Compared to the zero-shot retrieval mean recall=58.39% of RN50 CLIP, at last we achieve 76.02% mean recall (17.63% improvement) by fine-tuning it with a 8x2080ti machine.
Getting Started: Naive Fine-tuning Baseline
First, assume that you have already created an environment with required dependencies, prepared csv datasets for pre-training and downstream evaluations. Then you can activate the environment and modify the PYTHONPATH variable, such that modules can be imported successfully.
conda activate ITRA
cd path/to/ITRA/
export PYTHONPATH="$PYTHONPATH:$PWD/itra"
Then we can start to fine-tune a CLIP on MS-COCO captions 2017 training set (118k images). The results should be compared with the paper-with-code leaderboard. Our baseline setting are listed as follows, we use a single-node machine with 8 NVIDIA GeForce 2080ti GPUs for training, one training epoch takes about 3.5 minutes.
backbone: ResNet50
batch_size: 32x8=256
dataset_size: 118287
epochs: 10
lr: 1e-05
opt: adamw
use_bn_sync: False
warmup: 100
weight_decay: 0.5
Training Command
torchrun --nproc_per_node 8 -m training.main \
--train-data 'mscoco_captions' --retrieval-data 'mscoco_captions' \
--retrieval-frequency 1 --datasets-dir '/data/Datasets' \
--epochs 10 --save-frequency 0 --batch-size 32 --workers 2 \
--lr 1e-5 --warmup 100 --weight_decay 0.5 --max-grad-norm 5 \
--image-model 'RN50' --image-model-builder 'openclip' --text-model 'RN50' --text-model-builder 'openclip'\
--pretrained-image-model --pretrained-text-model \
--loss 'InfoNCE' \
--report-to tensorboard --logs 'logs/MSCOCO-RN50' --name '10ep-bs256-lr1e-5-wd0.5'
Under this configuration, fine-tuning significantly improves the retrieval performance (58.39→73.98, +15.59).

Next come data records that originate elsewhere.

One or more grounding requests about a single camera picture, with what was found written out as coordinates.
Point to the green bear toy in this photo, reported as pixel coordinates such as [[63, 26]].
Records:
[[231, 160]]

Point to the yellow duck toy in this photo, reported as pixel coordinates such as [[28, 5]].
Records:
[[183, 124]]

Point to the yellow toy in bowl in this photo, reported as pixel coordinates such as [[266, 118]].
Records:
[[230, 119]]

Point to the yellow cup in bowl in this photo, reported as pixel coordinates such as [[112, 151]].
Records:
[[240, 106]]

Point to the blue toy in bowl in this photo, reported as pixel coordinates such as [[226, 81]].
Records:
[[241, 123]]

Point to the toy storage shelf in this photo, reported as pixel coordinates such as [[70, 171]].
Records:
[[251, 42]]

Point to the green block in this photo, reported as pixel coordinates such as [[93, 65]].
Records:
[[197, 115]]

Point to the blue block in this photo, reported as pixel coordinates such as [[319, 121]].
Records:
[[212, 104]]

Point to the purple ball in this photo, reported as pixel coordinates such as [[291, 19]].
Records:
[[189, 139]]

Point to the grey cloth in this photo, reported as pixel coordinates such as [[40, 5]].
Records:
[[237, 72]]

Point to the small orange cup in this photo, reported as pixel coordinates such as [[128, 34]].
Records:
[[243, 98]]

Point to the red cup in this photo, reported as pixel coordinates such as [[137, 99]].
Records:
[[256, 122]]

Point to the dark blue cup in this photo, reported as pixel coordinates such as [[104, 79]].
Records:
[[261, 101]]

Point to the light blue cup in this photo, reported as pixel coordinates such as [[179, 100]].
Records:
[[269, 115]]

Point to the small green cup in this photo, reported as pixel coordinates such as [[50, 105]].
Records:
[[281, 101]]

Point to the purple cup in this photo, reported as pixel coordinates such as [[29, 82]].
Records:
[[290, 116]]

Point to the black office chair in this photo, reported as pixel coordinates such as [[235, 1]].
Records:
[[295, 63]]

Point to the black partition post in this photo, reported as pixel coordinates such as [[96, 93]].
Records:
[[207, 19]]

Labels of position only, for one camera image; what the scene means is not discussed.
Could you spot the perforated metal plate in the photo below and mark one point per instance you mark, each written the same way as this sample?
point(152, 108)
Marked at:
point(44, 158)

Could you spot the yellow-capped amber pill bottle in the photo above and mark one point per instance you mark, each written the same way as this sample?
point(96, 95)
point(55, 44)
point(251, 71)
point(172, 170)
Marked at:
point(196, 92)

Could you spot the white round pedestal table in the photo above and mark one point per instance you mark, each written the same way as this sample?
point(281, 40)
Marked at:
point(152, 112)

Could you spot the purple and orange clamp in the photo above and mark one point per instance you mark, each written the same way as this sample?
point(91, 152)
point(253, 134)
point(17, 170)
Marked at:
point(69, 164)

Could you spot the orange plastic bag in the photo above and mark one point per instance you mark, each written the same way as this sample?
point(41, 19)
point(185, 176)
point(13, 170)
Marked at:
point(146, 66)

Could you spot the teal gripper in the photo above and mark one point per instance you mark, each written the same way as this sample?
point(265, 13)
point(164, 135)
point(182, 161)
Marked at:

| Type | Model | # Params (M) | I2T R@1 | I2T R@5I | I2T R@10 | T2I R@1 | T2I R@5 | T2I R@10 | Mean Recall |
|---|---|---|---|---|---|---|---|---|---|
| Two-stream | Zero-shot CLIP RN50 | 102.01 | 48.06 | 73.88 | 83.02 | 28.31 | 52.96 | 64.1 | 58.39 |
| Two-stream | 👉 Fine-tuned CLIP RN50 | 102.01 | 64.84 | 86.62 | 92.3 | 44.99 | 72.76 | 82.34 | 73.98 |
| Two-stream | FLIP (ViT-L-14) | 427.94 | 78.9 | 94.4 | 97.4 | 61.2 | 84.3 | 90.6 | 84.5 |
| Two-stream | Florence (CoSwin-H) | 637 | 81.8 | 95.2 | 63.2 | 85.7 | |||
| Single-stream | BLIP (large) | 220 | 80.6 | 95.2 | 97.6 | 63.1 | 85.3 | 91.1 | 85.5 |
| Single-stream | PTP-BLIP (large) | 220 | 84.2 | 79.3 | 98.8 | 68.8 | 89.5 | 94.2 | 88.8 |
Note
👆 Here Florence and PTP-BLIP are respectively the two-stream and single-stream SoTA retrieval methods at paper-with-code leaderboard by 2022.12.
Tuning Hyper-parameters
1. Learning Rate. We vary the learning rate from 5e-6 to 1e-4, and find that 1e-5 and 2e-5 are good for a batch size of 256. This results confirms the observations in this paper, where the authors showed that good ImageNet fine-tuning of CILP ViT-B-16 needs a quite small learning rate (2e-5 and 3e-5 for a batch size of 2048).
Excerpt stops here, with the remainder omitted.